Exercise: Show every line of the material that follows in which the word "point" occurs.

Provided material:
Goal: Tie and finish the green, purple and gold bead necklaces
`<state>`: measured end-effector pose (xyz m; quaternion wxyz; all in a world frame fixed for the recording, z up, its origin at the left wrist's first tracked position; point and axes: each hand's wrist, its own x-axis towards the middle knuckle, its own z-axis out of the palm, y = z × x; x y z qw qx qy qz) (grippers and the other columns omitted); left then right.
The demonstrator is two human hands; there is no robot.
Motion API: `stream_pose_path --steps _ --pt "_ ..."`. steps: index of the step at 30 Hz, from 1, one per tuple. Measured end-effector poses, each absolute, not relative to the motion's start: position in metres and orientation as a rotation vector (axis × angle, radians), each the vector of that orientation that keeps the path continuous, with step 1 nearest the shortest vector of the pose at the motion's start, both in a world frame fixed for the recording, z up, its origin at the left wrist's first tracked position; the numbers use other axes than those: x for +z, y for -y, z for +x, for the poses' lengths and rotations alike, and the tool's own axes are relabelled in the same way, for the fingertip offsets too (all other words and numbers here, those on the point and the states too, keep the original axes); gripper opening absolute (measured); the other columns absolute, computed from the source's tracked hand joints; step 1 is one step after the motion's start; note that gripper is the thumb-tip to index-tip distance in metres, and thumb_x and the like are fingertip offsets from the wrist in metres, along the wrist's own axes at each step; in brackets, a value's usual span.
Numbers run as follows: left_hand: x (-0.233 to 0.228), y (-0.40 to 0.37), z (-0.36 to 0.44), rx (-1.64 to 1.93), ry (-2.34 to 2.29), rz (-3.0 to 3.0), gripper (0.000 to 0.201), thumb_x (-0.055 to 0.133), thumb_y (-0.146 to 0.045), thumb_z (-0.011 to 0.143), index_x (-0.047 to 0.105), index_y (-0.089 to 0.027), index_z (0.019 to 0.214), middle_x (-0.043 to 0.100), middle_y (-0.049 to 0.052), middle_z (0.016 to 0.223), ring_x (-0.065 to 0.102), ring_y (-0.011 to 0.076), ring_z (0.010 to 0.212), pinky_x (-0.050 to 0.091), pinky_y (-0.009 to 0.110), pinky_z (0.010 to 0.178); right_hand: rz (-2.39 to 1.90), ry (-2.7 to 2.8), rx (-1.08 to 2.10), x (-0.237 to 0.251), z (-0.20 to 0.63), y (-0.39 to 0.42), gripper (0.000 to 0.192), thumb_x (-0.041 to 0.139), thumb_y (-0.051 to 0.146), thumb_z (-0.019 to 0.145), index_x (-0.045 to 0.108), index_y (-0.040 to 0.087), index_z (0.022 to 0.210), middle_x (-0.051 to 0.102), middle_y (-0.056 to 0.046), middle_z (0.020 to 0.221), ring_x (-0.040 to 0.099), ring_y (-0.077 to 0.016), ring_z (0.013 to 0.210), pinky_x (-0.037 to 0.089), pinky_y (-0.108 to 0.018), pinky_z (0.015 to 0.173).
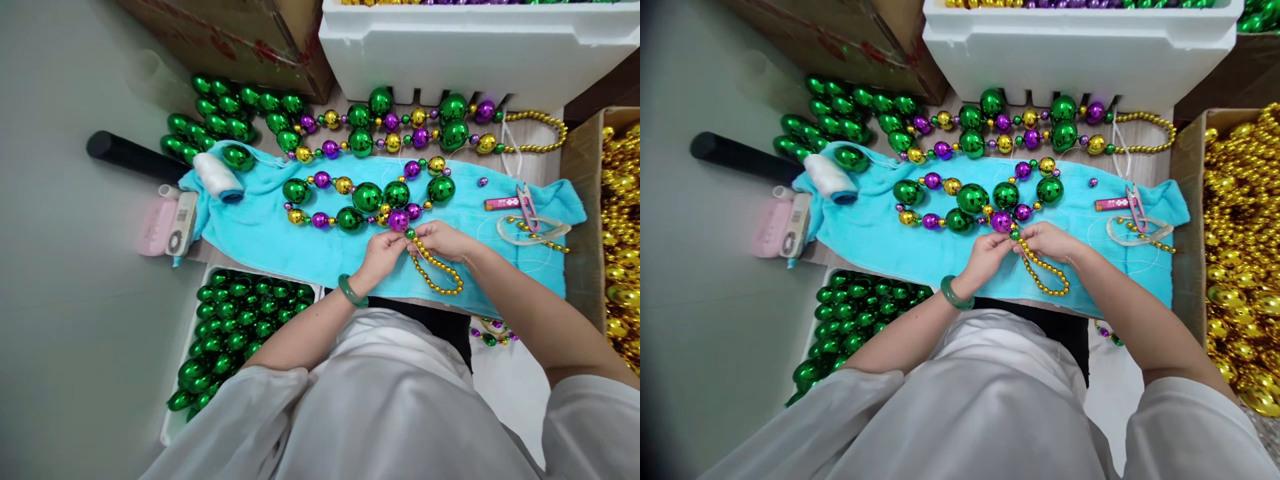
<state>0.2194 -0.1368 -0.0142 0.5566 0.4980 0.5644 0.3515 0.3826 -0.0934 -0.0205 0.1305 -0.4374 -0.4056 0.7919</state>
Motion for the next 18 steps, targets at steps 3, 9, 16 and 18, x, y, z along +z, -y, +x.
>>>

Answer area:
`<state>`: measured end-effector pose (xyz m; quaternion wxyz; all in a world frame fixed for the recording, z up, its origin at the left wrist's first tracked position; point and axes: each hand's wrist, its own x-axis towards the middle knuckle, its own z-axis out of the palm, y = z × x; x y z qw qx qy qz) (grippers and the other columns omitted); left then right.
Motion API: `stream_pose_path --steps _ --pt "_ ..."`. steps: index of the step at 30 Hz, from 1, one per tuple. Measured end-effector poses, each absolute, not relative to the motion's start: position in metres and orientation as a rotation vector (axis × angle, radians), each the vector of that orientation that keeps the path continuous, with step 1 nearest the shortest vector of the pose at the motion's start, both in a world frame fixed for the recording, z up, its origin at the left wrist's first tracked position; the numbers use other axes than those: x for +z, y for -y, z for +x, for the poses' lengths and rotations alike, and the tool's own axes are relabelled in the same way, for the fingertip offsets too (all other words and numbers here, those on the point and the states too, keep the original axes); gripper opening absolute (measured); the other columns absolute, computed from the source's tracked hand joints; step 1 is one step after the motion's start; note that gripper is the thumb-tip to index-tip distance in metres, and thumb_x and the like are fingertip offsets from the wrist in metres, along the wrist's own axes at each step; in brackets, a value's usual span.

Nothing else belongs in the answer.